> **What the task requires**:
Copy every line below. Do not alter any of them.

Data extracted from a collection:
● ● ● ●
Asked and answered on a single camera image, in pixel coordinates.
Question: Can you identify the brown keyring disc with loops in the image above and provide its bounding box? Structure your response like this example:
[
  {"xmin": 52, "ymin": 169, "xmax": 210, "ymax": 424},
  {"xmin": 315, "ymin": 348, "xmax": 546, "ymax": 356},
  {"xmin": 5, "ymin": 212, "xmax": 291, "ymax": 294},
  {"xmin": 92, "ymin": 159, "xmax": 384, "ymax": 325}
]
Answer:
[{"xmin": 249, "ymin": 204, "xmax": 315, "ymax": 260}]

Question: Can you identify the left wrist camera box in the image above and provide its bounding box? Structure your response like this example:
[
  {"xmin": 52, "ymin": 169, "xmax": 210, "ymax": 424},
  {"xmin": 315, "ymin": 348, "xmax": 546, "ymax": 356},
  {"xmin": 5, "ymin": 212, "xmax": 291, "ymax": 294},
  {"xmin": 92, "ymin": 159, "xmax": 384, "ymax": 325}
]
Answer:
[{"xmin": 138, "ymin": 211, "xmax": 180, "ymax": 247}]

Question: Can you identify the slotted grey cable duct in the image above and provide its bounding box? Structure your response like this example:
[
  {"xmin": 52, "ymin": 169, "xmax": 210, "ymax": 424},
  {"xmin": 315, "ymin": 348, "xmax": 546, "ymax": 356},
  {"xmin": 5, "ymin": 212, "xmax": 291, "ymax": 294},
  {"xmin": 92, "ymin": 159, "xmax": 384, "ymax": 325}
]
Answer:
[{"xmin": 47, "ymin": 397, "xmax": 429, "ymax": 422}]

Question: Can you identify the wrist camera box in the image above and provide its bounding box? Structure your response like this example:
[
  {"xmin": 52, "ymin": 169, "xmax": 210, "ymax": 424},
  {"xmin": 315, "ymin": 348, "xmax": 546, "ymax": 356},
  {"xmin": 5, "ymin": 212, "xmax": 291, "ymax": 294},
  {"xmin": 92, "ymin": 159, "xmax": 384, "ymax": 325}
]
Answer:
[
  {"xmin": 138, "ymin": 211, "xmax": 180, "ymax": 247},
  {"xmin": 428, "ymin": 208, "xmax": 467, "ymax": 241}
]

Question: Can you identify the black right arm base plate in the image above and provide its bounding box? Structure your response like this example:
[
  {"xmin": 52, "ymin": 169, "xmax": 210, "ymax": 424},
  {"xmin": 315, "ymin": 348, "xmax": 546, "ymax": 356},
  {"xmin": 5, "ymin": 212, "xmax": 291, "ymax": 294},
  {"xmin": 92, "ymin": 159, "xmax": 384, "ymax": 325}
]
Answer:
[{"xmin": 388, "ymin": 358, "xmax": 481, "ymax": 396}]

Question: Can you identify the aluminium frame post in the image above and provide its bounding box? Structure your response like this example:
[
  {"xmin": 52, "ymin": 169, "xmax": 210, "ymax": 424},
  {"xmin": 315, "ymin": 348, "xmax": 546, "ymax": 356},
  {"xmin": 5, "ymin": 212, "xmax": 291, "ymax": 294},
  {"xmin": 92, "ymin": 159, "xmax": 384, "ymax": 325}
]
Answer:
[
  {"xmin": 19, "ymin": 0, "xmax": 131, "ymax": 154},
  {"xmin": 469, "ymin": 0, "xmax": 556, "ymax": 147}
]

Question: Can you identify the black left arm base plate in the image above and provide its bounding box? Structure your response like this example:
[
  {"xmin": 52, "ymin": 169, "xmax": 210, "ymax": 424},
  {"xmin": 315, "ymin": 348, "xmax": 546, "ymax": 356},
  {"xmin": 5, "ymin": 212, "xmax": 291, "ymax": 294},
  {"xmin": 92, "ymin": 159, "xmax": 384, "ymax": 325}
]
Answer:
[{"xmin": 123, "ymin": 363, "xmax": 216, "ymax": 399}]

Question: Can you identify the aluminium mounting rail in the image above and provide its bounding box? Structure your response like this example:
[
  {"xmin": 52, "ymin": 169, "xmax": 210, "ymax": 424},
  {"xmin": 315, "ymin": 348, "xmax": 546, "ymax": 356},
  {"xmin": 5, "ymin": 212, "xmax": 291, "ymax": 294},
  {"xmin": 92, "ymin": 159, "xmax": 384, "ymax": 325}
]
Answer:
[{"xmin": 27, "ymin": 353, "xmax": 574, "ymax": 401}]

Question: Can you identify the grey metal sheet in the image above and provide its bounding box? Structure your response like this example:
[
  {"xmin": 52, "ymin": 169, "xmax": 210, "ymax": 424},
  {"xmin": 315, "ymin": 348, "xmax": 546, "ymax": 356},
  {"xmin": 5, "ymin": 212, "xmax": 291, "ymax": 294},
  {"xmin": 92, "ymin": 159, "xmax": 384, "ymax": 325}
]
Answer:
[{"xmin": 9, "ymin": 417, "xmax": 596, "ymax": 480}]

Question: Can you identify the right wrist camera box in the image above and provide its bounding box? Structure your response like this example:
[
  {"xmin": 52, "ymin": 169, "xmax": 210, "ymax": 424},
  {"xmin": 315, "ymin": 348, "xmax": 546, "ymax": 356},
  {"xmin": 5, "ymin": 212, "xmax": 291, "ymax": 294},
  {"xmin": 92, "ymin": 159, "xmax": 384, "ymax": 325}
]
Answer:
● ● ● ●
> **Task response**:
Asked and answered on a single camera image, in pixel coordinates.
Question: Can you identify the brown keyring disc with loops in the image above and provide its bounding box? Structure your response like this example:
[
  {"xmin": 52, "ymin": 169, "xmax": 210, "ymax": 424},
  {"xmin": 315, "ymin": 348, "xmax": 546, "ymax": 356},
  {"xmin": 5, "ymin": 212, "xmax": 291, "ymax": 294},
  {"xmin": 92, "ymin": 159, "xmax": 384, "ymax": 325}
]
Answer:
[{"xmin": 249, "ymin": 204, "xmax": 315, "ymax": 260}]

Question: Can you identify the left wrist camera box in the image above and provide its bounding box? Structure your response like this example:
[
  {"xmin": 52, "ymin": 169, "xmax": 210, "ymax": 424},
  {"xmin": 315, "ymin": 348, "xmax": 546, "ymax": 356},
  {"xmin": 5, "ymin": 212, "xmax": 291, "ymax": 294},
  {"xmin": 92, "ymin": 159, "xmax": 384, "ymax": 325}
]
Answer:
[{"xmin": 138, "ymin": 211, "xmax": 180, "ymax": 247}]

Question: Can you identify the slotted grey cable duct in the image above and provide its bounding box? Structure your response like this example:
[
  {"xmin": 52, "ymin": 169, "xmax": 210, "ymax": 424},
  {"xmin": 315, "ymin": 348, "xmax": 546, "ymax": 356},
  {"xmin": 5, "ymin": 212, "xmax": 291, "ymax": 294},
  {"xmin": 92, "ymin": 159, "xmax": 384, "ymax": 325}
]
Answer:
[{"xmin": 47, "ymin": 397, "xmax": 429, "ymax": 422}]

Question: Can you identify the wrist camera box in the image above and provide its bounding box? Structure your response like this example:
[
  {"xmin": 52, "ymin": 169, "xmax": 210, "ymax": 424},
  {"xmin": 315, "ymin": 348, "xmax": 546, "ymax": 356},
  {"xmin": 5, "ymin": 212, "xmax": 291, "ymax": 294},
  {"xmin": 92, "ymin": 159, "xmax": 384, "ymax": 325}
]
Answer:
[
  {"xmin": 138, "ymin": 211, "xmax": 180, "ymax": 247},
  {"xmin": 428, "ymin": 208, "xmax": 467, "ymax": 241}
]

Question: Can you identify the black right arm base plate in the image above and provide its bounding box? Structure your response like this example:
[
  {"xmin": 52, "ymin": 169, "xmax": 210, "ymax": 424},
  {"xmin": 315, "ymin": 348, "xmax": 546, "ymax": 356},
  {"xmin": 5, "ymin": 212, "xmax": 291, "ymax": 294},
  {"xmin": 92, "ymin": 159, "xmax": 384, "ymax": 325}
]
Answer:
[{"xmin": 388, "ymin": 358, "xmax": 481, "ymax": 396}]

Question: Can you identify the aluminium frame post in the image above and provide its bounding box? Structure your response like this example:
[
  {"xmin": 52, "ymin": 169, "xmax": 210, "ymax": 424},
  {"xmin": 315, "ymin": 348, "xmax": 546, "ymax": 356},
  {"xmin": 5, "ymin": 212, "xmax": 291, "ymax": 294},
  {"xmin": 92, "ymin": 159, "xmax": 384, "ymax": 325}
]
Answer:
[
  {"xmin": 19, "ymin": 0, "xmax": 131, "ymax": 154},
  {"xmin": 469, "ymin": 0, "xmax": 556, "ymax": 147}
]

Question: Can you identify the black left arm base plate in the image above and provide its bounding box? Structure your response like this example:
[
  {"xmin": 52, "ymin": 169, "xmax": 210, "ymax": 424},
  {"xmin": 315, "ymin": 348, "xmax": 546, "ymax": 356},
  {"xmin": 5, "ymin": 212, "xmax": 291, "ymax": 294},
  {"xmin": 92, "ymin": 159, "xmax": 384, "ymax": 325}
]
Answer:
[{"xmin": 123, "ymin": 363, "xmax": 216, "ymax": 399}]

Question: Can you identify the aluminium mounting rail in the image above and provide its bounding box? Structure your response like this example:
[
  {"xmin": 52, "ymin": 169, "xmax": 210, "ymax": 424},
  {"xmin": 315, "ymin": 348, "xmax": 546, "ymax": 356},
  {"xmin": 5, "ymin": 212, "xmax": 291, "ymax": 294},
  {"xmin": 92, "ymin": 159, "xmax": 384, "ymax": 325}
]
Answer:
[{"xmin": 27, "ymin": 353, "xmax": 574, "ymax": 401}]

Question: Can you identify the grey metal sheet in the image above and provide its bounding box? Structure your response like this example:
[
  {"xmin": 52, "ymin": 169, "xmax": 210, "ymax": 424},
  {"xmin": 315, "ymin": 348, "xmax": 546, "ymax": 356},
  {"xmin": 5, "ymin": 212, "xmax": 291, "ymax": 294},
  {"xmin": 92, "ymin": 159, "xmax": 384, "ymax": 325}
]
Answer:
[{"xmin": 9, "ymin": 417, "xmax": 596, "ymax": 480}]

Question: Can you identify the right wrist camera box in the image above and provide its bounding box? Structure your response like this example:
[
  {"xmin": 52, "ymin": 169, "xmax": 210, "ymax": 424},
  {"xmin": 315, "ymin": 348, "xmax": 546, "ymax": 356},
  {"xmin": 5, "ymin": 212, "xmax": 291, "ymax": 294},
  {"xmin": 92, "ymin": 159, "xmax": 384, "ymax": 325}
]
Answer:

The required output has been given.